HI
Solar is part of a balanced system of knowing your needs, conserving where you can without sacrifice, having enough battery to run those needs for a few days when the sun doesn't co-operate and a back up means of charging when the sun hides too long.
Figuring out your needs can be done a number of ways. Your equipment will have a plate showing it's draw. You can use a $20 Killawatt to test each piece. You can use a amp counting meter to record power in and out of the batteries. Me, I just took a resting voltage of the battery every morning for a few seasons for a rough estimate. Once you know how much you use you can know how battery to get. don't forget the little things like lighting.
Conserving power is easier then replacing it. LED lights to replace the incandescent bulbs in your van can be had for less than $2 and will greatly reduce the drain on the battery. Converting from 12v to 120v to run a TV is inefficient, there are TVs that run off of 12v or if they have a power brick, you can replace it with a 12v cord. The best I've seen was a 26 inch on 12v pulling 26w.

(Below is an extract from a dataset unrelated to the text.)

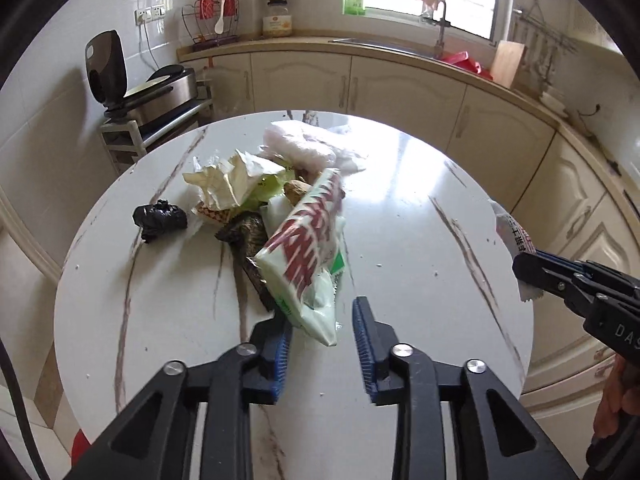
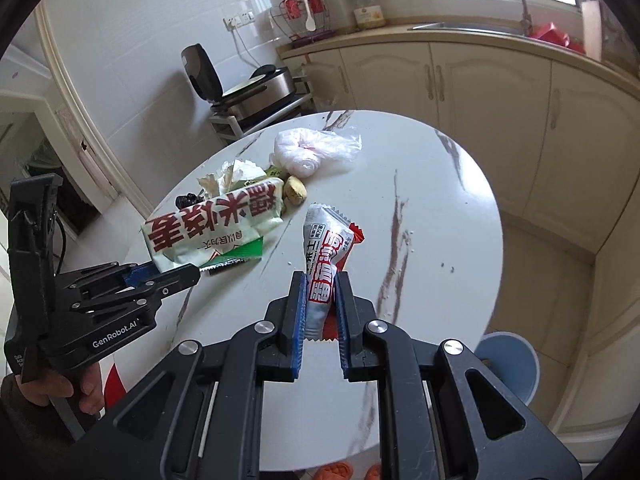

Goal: Collect trash
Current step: 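Grasp the green-checked tissue pack with the left tool while the right tool grasps the red candy wrapper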

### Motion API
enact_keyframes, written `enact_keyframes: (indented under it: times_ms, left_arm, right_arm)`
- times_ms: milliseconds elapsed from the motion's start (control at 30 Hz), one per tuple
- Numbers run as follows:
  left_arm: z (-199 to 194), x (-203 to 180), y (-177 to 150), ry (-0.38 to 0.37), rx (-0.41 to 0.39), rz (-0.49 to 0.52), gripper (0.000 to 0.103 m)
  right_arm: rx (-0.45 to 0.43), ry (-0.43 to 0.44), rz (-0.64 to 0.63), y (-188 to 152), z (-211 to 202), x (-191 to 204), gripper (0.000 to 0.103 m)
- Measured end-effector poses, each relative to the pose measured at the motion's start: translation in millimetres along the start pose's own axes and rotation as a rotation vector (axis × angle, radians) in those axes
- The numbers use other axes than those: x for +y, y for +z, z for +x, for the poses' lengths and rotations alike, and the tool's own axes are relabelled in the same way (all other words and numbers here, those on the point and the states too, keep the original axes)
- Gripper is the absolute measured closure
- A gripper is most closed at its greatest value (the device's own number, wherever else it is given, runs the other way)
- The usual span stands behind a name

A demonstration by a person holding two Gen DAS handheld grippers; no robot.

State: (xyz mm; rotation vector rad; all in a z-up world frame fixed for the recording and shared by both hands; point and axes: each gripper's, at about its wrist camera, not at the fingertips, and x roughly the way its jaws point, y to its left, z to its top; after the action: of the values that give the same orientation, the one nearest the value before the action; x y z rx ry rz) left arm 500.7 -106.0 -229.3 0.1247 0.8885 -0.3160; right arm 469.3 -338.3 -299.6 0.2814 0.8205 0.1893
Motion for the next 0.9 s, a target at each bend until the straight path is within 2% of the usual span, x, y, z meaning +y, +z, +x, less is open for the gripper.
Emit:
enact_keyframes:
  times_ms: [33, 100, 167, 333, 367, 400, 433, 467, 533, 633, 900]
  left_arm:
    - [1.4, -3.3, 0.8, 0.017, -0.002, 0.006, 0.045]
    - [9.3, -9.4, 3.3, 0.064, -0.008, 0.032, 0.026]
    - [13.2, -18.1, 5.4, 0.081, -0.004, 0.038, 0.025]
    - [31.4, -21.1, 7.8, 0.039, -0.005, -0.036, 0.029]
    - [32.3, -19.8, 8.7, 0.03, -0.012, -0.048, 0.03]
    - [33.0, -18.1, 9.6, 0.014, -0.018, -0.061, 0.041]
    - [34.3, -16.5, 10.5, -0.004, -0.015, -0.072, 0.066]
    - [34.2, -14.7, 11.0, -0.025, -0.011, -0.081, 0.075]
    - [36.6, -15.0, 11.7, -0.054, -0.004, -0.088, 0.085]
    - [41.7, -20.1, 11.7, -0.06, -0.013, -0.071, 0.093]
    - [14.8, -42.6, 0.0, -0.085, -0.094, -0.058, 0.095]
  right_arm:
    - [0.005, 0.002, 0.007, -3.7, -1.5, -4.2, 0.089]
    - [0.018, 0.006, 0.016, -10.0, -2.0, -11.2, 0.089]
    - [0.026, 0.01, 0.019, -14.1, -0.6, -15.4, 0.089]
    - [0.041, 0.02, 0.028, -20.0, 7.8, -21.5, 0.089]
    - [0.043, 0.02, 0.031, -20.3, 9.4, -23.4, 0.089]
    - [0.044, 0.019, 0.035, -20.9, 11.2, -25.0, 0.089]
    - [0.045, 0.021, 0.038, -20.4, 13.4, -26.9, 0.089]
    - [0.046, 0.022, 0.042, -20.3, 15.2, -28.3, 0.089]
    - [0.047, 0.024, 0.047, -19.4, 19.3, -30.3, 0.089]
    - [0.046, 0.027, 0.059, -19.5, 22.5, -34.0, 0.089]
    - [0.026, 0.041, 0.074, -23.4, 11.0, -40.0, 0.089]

So if you use say 40 Ah a day, and want a few days of buffer for bad conditions, you need 120 Ah of usable battery. A battery should never be taken down past 50% (12v) so you really need a 240 Ah battery to go three days. Unless you have room for a massive 8-D, you will need to combine a pair of batteries to get enough. That means two 6 volt in series or two 12v in parallel. Room is a limitation, so that has to be considered too. After all of that there are still choices depending on your situation in type of battery.

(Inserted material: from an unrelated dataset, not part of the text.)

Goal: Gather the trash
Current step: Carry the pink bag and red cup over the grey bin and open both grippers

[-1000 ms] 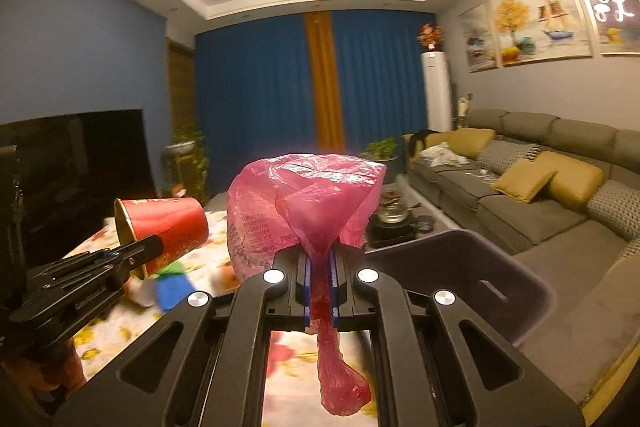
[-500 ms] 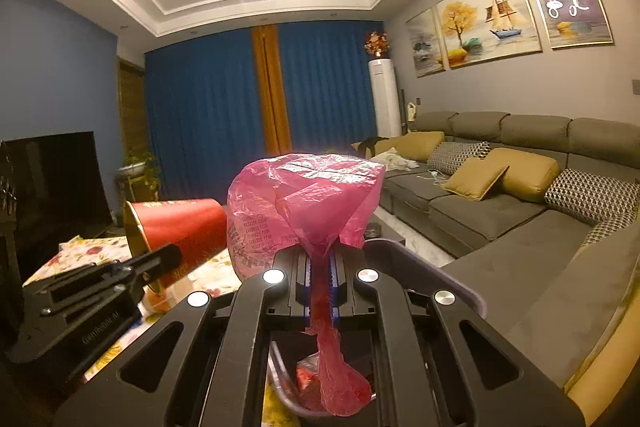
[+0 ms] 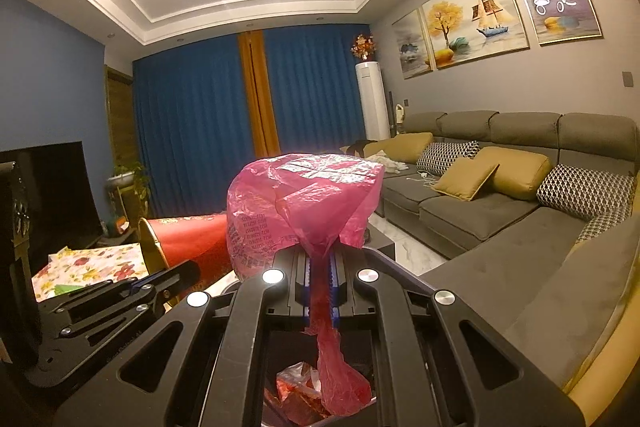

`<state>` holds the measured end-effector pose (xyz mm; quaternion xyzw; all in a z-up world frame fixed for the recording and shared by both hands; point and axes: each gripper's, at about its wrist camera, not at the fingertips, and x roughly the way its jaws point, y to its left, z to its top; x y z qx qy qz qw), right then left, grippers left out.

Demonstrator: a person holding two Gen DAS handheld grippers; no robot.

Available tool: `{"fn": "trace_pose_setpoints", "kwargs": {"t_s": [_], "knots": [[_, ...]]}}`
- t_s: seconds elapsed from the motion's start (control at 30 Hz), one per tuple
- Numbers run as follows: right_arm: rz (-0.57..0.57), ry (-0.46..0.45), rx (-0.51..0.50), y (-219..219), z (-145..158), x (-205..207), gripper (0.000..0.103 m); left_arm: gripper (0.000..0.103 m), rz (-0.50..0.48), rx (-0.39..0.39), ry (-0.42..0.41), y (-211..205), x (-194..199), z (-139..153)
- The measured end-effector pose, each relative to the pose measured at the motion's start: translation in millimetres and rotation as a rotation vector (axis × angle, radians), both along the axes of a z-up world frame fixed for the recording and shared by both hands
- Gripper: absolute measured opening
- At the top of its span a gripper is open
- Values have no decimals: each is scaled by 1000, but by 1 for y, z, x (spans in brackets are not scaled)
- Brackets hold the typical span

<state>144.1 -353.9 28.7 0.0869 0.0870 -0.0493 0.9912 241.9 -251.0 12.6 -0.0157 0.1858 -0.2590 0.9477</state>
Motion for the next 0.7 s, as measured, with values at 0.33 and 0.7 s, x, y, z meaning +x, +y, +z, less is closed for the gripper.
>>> {"fn": "trace_pose_setpoints", "kwargs": {"t_s": [0.33,0.7], "knots": [[-8,1,22,0,-1,8,16,2,-14,3,15,-10,8,-6],[-22,4,43,-5,-3,16,33,3,-52,18,47,-19,20,-15]]}}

Now that you know what and how much battery, you can pick out your solar. A watt per Ah of battery is a good start, I prefer two watts per Ah because when the sun does finally show again, I want enough power to push the battery around. I can take my system down to 50% and in one good day bring it back up for another 3 day run without sun. Like the batteries, solar is limited to how much room you have to mount it.
When choosing a charge controller make sure it doesn't just fit the panels but also has the ability to work at the voltages specified for the battery. Some controllers are not adjustable or produce voltages high enough to charge certain types of batteries.

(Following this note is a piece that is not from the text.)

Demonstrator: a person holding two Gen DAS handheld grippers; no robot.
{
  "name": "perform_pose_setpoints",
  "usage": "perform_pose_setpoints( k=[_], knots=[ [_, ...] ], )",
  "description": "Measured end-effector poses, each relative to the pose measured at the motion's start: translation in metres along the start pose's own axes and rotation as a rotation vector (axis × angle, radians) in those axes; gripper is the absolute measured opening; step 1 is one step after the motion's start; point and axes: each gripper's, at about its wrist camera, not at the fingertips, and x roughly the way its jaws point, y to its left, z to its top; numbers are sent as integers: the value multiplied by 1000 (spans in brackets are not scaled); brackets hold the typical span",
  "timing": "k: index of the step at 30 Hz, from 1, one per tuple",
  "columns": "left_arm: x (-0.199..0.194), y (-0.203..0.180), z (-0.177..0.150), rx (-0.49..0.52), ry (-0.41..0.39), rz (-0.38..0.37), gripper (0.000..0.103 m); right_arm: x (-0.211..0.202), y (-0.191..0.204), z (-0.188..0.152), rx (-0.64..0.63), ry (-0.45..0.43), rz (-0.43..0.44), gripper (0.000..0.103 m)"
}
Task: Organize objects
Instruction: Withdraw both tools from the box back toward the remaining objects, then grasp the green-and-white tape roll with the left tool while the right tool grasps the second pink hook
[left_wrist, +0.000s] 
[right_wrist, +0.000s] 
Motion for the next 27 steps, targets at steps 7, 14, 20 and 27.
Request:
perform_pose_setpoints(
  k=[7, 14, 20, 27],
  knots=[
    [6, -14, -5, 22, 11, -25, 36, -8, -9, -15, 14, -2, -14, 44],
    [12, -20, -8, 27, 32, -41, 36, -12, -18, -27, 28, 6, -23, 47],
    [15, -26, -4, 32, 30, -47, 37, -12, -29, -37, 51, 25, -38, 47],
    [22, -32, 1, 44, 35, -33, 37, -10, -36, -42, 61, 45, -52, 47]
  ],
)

For back up charging we use a generator or if that's not available, a set of jumper cables between the truck and trailer. Being in a van means that you can use the van itself as a back up. You can isolate the cabin battery from the starter battery and the van will charge just one. A small inverter generator would use much less gas but you will need either a converter in the van or take a auto charger with you.
I call this the ever tightening circle because every decision you make will affect multiple components. Don't buy anything until you have a handle on what you need or you may find it a huge waste of money.